▶ [WHAT TO WORK ON]: Beneath this task are records; print exactly the stretch of them from the line with "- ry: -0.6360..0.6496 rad" through the line with "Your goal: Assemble", both ends included.

▶ [DATA FOR ANALYSIS]:
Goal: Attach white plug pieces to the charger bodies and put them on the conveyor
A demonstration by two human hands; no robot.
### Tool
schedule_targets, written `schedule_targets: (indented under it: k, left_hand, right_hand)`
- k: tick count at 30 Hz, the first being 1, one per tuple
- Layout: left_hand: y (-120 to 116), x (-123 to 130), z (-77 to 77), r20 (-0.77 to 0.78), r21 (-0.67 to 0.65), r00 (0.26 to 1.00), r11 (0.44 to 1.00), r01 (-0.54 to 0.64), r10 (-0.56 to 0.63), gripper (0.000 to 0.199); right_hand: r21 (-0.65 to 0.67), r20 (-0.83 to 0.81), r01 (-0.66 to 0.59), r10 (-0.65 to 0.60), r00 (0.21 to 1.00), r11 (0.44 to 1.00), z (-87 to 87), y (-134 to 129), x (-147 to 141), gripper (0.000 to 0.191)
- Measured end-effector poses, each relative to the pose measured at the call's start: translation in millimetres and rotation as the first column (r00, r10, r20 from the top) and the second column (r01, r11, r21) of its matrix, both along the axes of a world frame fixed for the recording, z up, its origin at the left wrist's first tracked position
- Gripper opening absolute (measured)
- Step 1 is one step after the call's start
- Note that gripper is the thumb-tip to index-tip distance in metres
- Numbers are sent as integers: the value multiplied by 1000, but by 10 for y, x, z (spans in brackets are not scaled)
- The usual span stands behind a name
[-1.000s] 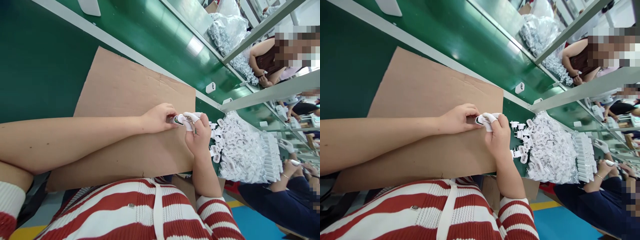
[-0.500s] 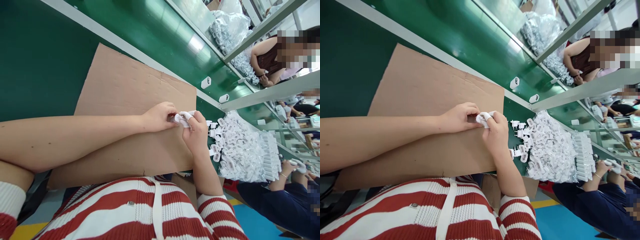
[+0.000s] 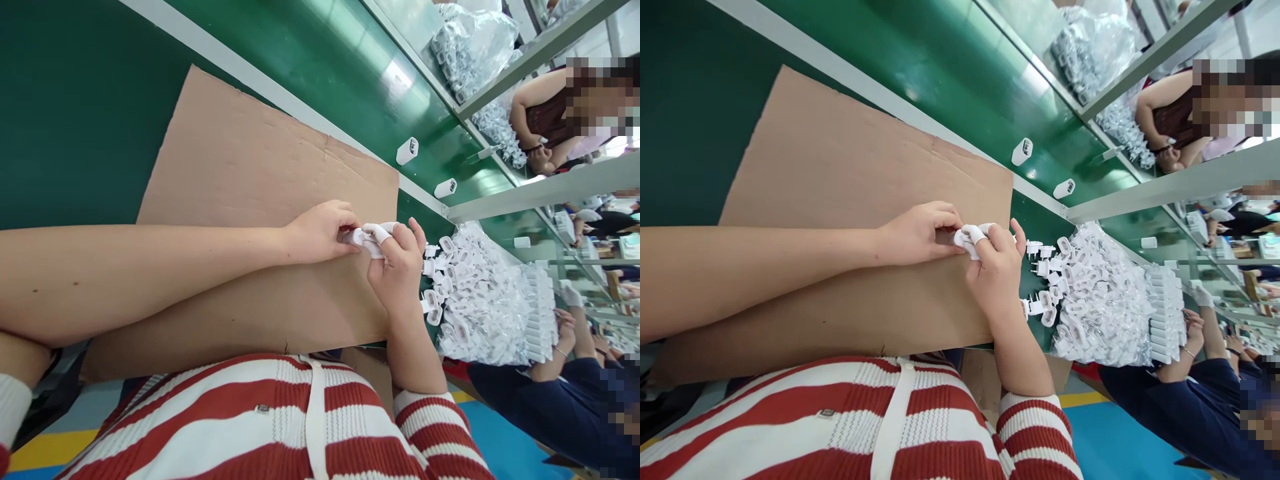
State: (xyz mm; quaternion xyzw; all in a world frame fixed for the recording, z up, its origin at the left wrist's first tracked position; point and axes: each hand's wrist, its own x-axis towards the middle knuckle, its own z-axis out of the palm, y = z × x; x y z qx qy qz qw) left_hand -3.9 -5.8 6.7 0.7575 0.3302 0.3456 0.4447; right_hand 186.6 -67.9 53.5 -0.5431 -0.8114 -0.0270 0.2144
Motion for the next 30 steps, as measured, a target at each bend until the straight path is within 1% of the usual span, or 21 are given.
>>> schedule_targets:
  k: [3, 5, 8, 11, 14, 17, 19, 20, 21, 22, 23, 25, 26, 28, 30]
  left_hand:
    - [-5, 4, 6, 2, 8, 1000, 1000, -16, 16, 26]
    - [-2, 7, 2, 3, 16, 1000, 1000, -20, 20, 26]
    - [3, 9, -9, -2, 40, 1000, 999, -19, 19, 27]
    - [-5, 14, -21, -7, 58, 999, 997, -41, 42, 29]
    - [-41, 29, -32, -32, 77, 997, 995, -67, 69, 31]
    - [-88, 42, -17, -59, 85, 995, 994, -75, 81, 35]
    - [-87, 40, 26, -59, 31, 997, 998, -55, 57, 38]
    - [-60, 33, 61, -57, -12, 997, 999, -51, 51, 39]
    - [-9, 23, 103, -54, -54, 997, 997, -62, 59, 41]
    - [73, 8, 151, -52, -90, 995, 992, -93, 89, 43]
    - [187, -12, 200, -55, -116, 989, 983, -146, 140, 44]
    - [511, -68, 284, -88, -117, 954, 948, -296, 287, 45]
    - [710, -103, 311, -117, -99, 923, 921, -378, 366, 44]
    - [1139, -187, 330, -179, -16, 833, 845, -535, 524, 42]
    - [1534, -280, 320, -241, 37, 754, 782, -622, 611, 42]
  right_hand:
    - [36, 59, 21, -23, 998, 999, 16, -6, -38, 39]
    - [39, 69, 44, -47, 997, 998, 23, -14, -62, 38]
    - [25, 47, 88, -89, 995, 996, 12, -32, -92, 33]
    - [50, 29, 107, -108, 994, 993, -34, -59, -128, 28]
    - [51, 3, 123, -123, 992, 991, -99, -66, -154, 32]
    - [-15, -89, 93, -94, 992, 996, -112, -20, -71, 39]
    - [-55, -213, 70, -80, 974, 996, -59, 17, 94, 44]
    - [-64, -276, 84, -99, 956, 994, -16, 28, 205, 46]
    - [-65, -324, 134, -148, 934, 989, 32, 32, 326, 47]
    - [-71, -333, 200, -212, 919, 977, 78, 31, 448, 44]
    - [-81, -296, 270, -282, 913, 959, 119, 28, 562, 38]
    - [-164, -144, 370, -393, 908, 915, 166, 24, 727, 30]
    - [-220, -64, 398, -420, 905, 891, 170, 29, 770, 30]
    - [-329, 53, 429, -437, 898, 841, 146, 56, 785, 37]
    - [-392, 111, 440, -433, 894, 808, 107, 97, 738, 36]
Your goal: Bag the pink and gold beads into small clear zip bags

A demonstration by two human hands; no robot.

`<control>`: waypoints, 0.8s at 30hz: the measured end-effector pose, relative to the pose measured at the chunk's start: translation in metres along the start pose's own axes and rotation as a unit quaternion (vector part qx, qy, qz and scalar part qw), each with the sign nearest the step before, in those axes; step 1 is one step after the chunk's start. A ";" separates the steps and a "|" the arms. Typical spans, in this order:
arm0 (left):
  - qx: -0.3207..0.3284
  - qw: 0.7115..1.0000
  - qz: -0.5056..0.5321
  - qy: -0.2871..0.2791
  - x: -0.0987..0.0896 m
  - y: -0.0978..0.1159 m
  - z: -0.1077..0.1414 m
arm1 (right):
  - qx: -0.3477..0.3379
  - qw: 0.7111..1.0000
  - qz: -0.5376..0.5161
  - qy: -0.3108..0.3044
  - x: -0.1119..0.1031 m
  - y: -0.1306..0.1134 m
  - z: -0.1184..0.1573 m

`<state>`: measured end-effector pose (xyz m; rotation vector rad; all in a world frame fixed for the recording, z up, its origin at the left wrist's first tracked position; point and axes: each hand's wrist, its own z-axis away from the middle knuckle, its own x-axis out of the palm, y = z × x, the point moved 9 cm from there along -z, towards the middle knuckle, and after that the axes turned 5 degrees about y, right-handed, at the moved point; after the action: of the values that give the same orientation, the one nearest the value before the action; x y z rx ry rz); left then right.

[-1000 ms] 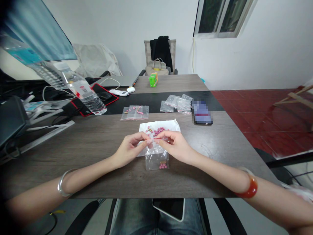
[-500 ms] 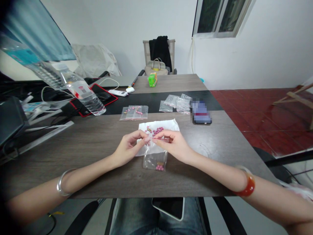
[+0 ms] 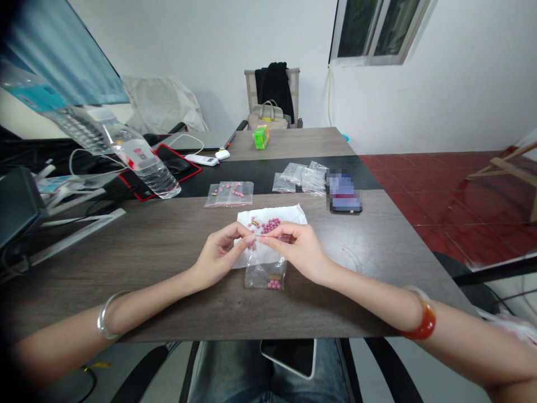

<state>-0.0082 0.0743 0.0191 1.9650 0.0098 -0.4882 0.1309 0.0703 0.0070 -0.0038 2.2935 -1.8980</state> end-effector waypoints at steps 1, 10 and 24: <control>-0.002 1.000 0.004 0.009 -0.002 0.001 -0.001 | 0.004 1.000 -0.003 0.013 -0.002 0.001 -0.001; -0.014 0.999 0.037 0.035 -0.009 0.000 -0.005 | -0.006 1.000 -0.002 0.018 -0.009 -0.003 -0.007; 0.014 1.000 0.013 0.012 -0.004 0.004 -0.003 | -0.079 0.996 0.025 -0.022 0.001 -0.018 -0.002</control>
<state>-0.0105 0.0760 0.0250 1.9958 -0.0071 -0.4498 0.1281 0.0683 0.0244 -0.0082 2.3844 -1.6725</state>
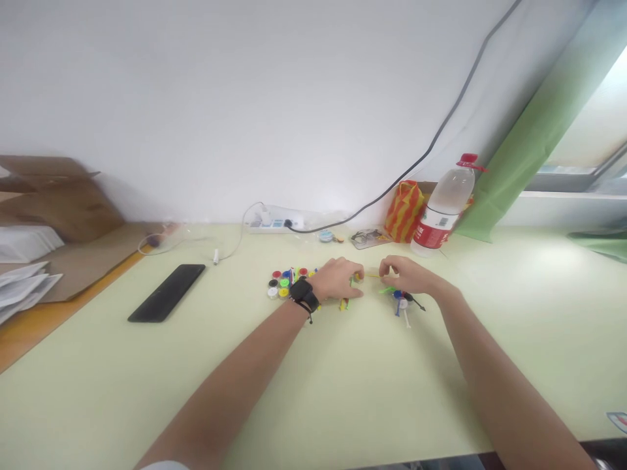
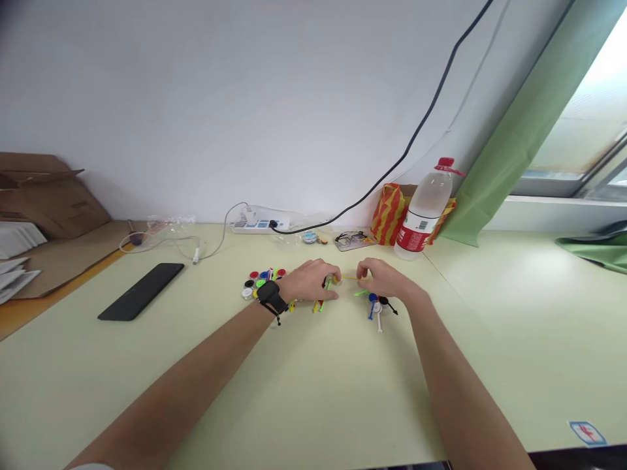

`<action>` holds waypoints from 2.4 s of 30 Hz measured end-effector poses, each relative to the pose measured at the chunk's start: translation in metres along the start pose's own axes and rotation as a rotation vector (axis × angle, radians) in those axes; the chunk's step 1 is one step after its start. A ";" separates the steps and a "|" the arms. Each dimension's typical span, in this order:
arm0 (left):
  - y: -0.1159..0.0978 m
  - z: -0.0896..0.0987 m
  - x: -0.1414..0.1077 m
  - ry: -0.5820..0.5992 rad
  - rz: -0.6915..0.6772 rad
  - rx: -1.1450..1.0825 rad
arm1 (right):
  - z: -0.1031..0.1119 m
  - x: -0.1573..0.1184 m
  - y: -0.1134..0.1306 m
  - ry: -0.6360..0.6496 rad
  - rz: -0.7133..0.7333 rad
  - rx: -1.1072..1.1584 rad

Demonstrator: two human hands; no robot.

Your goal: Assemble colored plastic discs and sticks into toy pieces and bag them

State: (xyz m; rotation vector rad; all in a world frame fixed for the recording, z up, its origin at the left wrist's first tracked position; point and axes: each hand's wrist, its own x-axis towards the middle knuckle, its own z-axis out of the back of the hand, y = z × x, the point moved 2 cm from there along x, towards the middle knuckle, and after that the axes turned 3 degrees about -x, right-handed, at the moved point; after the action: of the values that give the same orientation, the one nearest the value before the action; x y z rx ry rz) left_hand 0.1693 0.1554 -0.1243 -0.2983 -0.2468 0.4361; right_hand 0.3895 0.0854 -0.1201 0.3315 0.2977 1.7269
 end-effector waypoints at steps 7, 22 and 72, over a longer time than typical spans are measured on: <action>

▶ [YOUR RESPONSE]:
  - ry: -0.6360..0.6496 rad
  - rz: -0.7133..0.7333 rad
  - rx: -1.1072..1.1584 rad

Demonstrator: two human hands; no robot.

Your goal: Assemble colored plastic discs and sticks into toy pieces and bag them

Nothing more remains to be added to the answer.